**TASK ITEM**
In the material below, find each line that contains the word "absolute" and copy it.

━━ SUPPLIED DATA

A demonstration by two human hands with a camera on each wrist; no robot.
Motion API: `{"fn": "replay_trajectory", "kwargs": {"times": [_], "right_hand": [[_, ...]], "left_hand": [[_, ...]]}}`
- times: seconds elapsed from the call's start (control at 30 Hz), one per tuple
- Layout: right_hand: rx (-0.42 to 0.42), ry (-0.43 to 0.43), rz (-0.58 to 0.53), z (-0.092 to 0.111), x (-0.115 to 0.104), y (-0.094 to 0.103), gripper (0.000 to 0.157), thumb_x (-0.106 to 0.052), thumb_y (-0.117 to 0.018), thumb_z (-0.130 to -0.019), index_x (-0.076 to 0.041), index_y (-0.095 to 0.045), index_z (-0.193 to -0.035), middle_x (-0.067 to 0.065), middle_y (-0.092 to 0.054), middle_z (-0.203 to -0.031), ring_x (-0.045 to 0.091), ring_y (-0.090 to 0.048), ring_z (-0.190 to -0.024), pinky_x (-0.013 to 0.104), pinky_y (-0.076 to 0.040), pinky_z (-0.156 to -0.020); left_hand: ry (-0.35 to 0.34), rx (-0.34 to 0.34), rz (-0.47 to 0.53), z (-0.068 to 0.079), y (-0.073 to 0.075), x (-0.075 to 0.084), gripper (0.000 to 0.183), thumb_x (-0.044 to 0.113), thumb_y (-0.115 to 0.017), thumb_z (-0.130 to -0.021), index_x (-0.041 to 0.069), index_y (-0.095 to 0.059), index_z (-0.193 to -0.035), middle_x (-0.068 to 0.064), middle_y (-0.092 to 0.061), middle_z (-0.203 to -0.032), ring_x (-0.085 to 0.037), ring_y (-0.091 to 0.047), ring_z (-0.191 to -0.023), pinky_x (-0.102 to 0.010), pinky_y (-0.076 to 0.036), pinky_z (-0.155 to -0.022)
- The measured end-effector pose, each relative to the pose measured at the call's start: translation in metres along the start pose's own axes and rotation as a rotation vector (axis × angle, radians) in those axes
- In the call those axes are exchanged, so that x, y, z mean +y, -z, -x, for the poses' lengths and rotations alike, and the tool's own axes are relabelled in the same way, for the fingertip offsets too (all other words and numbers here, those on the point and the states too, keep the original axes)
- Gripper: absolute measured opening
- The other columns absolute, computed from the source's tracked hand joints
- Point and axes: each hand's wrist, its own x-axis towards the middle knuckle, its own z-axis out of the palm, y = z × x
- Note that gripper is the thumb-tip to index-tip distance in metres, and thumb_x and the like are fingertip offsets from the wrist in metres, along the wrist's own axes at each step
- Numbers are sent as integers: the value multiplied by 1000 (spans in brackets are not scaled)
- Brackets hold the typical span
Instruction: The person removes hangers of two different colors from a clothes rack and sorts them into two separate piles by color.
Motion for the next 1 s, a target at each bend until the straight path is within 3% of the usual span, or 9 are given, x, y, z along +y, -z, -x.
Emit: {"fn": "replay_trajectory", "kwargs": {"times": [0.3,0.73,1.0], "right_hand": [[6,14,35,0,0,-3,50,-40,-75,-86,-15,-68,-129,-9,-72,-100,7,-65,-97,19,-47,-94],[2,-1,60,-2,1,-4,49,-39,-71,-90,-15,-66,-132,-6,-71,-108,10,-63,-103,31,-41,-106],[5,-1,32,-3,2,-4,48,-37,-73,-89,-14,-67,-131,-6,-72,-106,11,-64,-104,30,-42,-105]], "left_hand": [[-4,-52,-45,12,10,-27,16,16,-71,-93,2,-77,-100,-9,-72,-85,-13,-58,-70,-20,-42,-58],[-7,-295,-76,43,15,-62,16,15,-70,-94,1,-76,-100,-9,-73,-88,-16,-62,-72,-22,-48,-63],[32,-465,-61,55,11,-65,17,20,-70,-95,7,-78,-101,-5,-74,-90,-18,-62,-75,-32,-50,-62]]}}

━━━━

**RESULT OF THE TASK**
- Gripper: absolute measured opening
- The other columns absolute, computed from the source's tracked hand joints

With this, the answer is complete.